● **WHAT IS EXPECTED**
Copy without pictures. Please restate each line of the listing exactly.

┌────────

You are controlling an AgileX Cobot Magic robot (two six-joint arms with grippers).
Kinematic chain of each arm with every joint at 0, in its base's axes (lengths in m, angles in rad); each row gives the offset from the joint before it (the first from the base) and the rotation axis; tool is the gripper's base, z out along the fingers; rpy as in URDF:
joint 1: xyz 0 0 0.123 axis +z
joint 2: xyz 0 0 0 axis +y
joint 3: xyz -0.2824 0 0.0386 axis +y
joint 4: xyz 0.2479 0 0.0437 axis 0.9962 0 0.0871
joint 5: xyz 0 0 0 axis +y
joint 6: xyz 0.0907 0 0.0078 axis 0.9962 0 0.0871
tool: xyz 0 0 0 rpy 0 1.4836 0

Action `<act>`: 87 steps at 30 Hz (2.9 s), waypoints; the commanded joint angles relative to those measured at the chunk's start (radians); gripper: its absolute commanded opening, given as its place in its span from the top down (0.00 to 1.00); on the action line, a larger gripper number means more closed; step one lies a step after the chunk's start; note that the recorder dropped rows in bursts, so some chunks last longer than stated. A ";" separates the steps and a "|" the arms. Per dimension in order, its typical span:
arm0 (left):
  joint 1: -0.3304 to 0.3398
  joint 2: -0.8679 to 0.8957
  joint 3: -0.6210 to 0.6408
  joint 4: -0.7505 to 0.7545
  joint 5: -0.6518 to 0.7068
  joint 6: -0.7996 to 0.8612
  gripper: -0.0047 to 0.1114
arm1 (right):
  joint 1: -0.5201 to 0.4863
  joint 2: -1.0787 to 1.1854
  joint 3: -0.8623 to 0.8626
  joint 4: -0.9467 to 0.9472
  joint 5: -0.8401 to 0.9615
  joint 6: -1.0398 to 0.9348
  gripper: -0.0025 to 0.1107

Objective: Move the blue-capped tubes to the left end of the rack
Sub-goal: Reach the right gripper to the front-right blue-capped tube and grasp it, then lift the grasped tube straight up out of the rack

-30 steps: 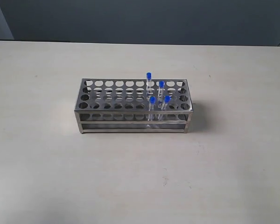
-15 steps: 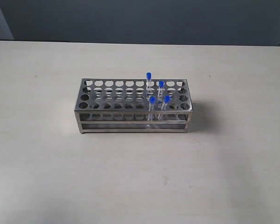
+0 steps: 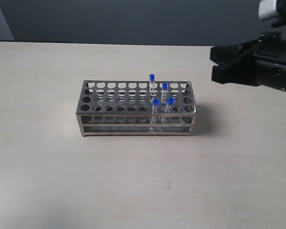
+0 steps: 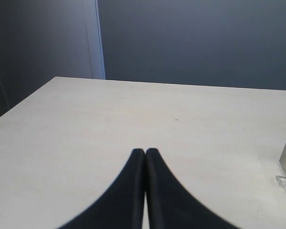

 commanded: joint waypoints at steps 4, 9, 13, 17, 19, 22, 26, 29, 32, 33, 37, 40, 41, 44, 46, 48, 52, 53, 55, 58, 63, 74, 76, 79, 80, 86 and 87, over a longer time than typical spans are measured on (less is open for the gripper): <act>-0.009 -0.004 0.003 -0.003 -0.005 -0.002 0.96 | 0.008 0.097 0.005 -0.102 -0.246 -0.027 0.54; -0.009 -0.004 0.003 -0.003 -0.005 -0.002 0.96 | 0.008 0.163 0.005 -0.102 -0.136 -0.052 0.51; -0.009 -0.004 0.003 -0.003 -0.005 -0.002 0.96 | 0.008 0.258 0.005 -0.054 -0.244 -0.143 0.51; -0.009 -0.004 0.003 -0.003 -0.005 -0.002 0.96 | 0.008 0.346 0.005 0.067 -0.247 -0.267 0.51; -0.009 -0.004 0.003 -0.003 -0.005 0.001 0.96 | 0.008 0.387 0.005 0.105 -0.273 -0.318 0.51; -0.009 -0.004 0.003 -0.003 -0.005 0.001 0.96 | 0.008 0.432 0.005 0.136 -0.313 -0.356 0.51; -0.009 -0.004 0.003 -0.003 -0.005 0.001 0.96 | 0.008 0.477 0.005 0.157 -0.376 -0.373 0.51; -0.009 -0.004 0.003 -0.003 -0.005 -0.002 0.96 | 0.008 0.498 0.005 0.199 -0.385 -0.432 0.51; -0.009 -0.004 0.003 -0.003 -0.005 -0.002 0.96 | 0.008 0.519 0.005 0.260 -0.385 -0.509 0.51; -0.009 -0.004 0.003 -0.003 -0.005 -0.002 0.96 | 0.008 0.524 0.005 0.274 -0.386 -0.523 0.51; -0.009 -0.004 0.003 -0.003 -0.005 -0.002 0.96 | 0.008 0.540 0.003 0.296 -0.409 -0.542 0.51; -0.009 -0.004 0.003 -0.003 -0.005 -0.002 0.96 | 0.008 0.557 -0.016 0.294 -0.409 -0.542 0.51; -0.009 -0.004 0.003 -0.003 -0.005 -0.002 0.96 | 0.008 0.564 -0.023 0.294 -0.409 -0.542 0.51; -0.009 -0.004 0.003 -0.003 -0.005 -0.002 0.96 | 0.008 0.598 -0.048 0.293 -0.407 -0.542 0.51; -0.009 -0.004 0.003 -0.003 -0.005 -0.002 0.96 | 0.008 0.618 -0.060 0.293 -0.407 -0.542 0.51; -0.009 -0.004 0.003 -0.003 -0.005 -0.002 0.96 | 0.008 0.629 -0.065 0.292 -0.409 -0.542 0.51; -0.009 -0.004 0.003 -0.003 -0.005 -0.002 0.96 | 0.008 0.630 -0.065 0.291 -0.393 -0.542 0.67; -0.009 -0.004 0.003 -0.003 -0.005 -0.002 0.96 | 0.008 0.630 -0.065 0.291 -0.399 -0.540 0.75; -0.009 -0.004 0.003 -0.003 -0.005 -0.002 0.96 | 0.008 0.630 -0.065 0.271 -0.419 -0.539 0.98; -0.009 -0.004 0.003 -0.003 -0.005 -0.002 0.96 | 0.008 0.628 -0.065 0.189 -0.451 -0.494 0.98; -0.009 -0.004 0.003 -0.003 -0.005 -0.002 0.96 | 0.008 0.518 -0.065 0.153 -0.421 -0.460 0.98; -0.009 -0.004 0.003 -0.003 -0.005 -0.002 0.96 | 0.053 0.277 -0.114 0.130 -0.284 -0.391 0.98; -0.009 -0.004 0.003 -0.003 -0.005 -0.002 0.96 | 0.110 0.274 -0.183 0.129 -0.197 -0.381 0.98; -0.009 -0.004 0.003 -0.003 -0.005 -0.002 0.96 | 0.210 0.312 -0.307 0.126 -0.093 -0.378 0.98; -0.009 -0.004 0.003 -0.003 -0.005 -0.002 0.96 | 0.240 0.335 -0.353 0.122 -0.067 -0.368 0.98; -0.009 -0.004 0.003 -0.003 -0.005 -0.002 0.96 | 0.360 0.647 -0.678 0.082 0.015 -0.265 0.98; -0.009 -0.004 0.003 -0.003 -0.005 -0.002 0.96 | 0.362 0.673 -0.699 0.075 0.013 -0.250 0.98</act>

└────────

● **EXERCISE RESPONSE**
You are controlling an AgileX Cobot Magic robot (two six-joint arms with grippers).
Kinematic chain of each arm with every joint at 0, in its base's axes (lengths in m, angles in rad); each row gives the offset from the joint before it (the first from the base) and the rotation axis; tool is the gripper's base, z out along the fingers; rpy as in URDF:
joint 1: xyz 0 0 0.123 axis +z
joint 2: xyz 0 0 0 axis +y
joint 3: xyz -0.2824 0 0.0386 axis +y
joint 4: xyz 0.2479 0 0.0437 axis 0.9962 0 0.0871
joint 5: xyz 0 0 0 axis +y
joint 6: xyz 0.0907 0 0.0078 axis 0.9962 0 0.0871
tool: xyz 0 0 0 rpy 0 1.4836 0

Action `<act>`: 87 steps at 30 Hz (2.9 s), waypoints; the commanded joint angles relative to those measured at the chunk's start (radians); gripper: its absolute commanded opening, given as its place in its span from the top down (0.00 to 1.00); on the action line, a larger gripper number means more closed; step one lies a step after the chunk's start; note that the recorder dropped rows in bursts, so some chunks last longer than stated. A ";" separates the steps and a "|" the arms. Per dimension in order, its typical span:
arm0 (left):
  joint 1: -0.3304 to 0.3398
  joint 2: -0.8679 to 0.8957
  joint 3: -0.6210 to 0.6408
  joint 4: -0.7505 to 0.7545
  joint 5: -0.6518 to 0.7068
  joint 6: -0.7996 to 0.8612
  gripper: -0.0047 to 0.1114
arm1 (right):
  joint 1: -0.5201 to 0.4863
  joint 2: -1.0787 to 1.1854
  joint 3: -0.8623 to 0.8626
  joint 4: -0.9467 to 0.9472
  joint 5: -0.8401 to 0.9615
  joint 6: -1.0398 to 0.9348
  gripper: -0.0025 to 0.1107

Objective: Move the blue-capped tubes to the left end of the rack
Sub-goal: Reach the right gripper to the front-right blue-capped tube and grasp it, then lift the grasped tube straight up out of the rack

-30 steps: 
-15 steps: 
+0 steps: 
+0 steps: 

 commanded: joint waypoints at steps 4, 9, 13, 17, 19, 22, 26, 29, 32, 33, 37, 40, 41, 44, 46, 48, 52, 53, 55, 58, 63, 74, 76, 79, 80, 86 and 87, over a longer time than typical spans are measured on (less is open for the gripper): <act>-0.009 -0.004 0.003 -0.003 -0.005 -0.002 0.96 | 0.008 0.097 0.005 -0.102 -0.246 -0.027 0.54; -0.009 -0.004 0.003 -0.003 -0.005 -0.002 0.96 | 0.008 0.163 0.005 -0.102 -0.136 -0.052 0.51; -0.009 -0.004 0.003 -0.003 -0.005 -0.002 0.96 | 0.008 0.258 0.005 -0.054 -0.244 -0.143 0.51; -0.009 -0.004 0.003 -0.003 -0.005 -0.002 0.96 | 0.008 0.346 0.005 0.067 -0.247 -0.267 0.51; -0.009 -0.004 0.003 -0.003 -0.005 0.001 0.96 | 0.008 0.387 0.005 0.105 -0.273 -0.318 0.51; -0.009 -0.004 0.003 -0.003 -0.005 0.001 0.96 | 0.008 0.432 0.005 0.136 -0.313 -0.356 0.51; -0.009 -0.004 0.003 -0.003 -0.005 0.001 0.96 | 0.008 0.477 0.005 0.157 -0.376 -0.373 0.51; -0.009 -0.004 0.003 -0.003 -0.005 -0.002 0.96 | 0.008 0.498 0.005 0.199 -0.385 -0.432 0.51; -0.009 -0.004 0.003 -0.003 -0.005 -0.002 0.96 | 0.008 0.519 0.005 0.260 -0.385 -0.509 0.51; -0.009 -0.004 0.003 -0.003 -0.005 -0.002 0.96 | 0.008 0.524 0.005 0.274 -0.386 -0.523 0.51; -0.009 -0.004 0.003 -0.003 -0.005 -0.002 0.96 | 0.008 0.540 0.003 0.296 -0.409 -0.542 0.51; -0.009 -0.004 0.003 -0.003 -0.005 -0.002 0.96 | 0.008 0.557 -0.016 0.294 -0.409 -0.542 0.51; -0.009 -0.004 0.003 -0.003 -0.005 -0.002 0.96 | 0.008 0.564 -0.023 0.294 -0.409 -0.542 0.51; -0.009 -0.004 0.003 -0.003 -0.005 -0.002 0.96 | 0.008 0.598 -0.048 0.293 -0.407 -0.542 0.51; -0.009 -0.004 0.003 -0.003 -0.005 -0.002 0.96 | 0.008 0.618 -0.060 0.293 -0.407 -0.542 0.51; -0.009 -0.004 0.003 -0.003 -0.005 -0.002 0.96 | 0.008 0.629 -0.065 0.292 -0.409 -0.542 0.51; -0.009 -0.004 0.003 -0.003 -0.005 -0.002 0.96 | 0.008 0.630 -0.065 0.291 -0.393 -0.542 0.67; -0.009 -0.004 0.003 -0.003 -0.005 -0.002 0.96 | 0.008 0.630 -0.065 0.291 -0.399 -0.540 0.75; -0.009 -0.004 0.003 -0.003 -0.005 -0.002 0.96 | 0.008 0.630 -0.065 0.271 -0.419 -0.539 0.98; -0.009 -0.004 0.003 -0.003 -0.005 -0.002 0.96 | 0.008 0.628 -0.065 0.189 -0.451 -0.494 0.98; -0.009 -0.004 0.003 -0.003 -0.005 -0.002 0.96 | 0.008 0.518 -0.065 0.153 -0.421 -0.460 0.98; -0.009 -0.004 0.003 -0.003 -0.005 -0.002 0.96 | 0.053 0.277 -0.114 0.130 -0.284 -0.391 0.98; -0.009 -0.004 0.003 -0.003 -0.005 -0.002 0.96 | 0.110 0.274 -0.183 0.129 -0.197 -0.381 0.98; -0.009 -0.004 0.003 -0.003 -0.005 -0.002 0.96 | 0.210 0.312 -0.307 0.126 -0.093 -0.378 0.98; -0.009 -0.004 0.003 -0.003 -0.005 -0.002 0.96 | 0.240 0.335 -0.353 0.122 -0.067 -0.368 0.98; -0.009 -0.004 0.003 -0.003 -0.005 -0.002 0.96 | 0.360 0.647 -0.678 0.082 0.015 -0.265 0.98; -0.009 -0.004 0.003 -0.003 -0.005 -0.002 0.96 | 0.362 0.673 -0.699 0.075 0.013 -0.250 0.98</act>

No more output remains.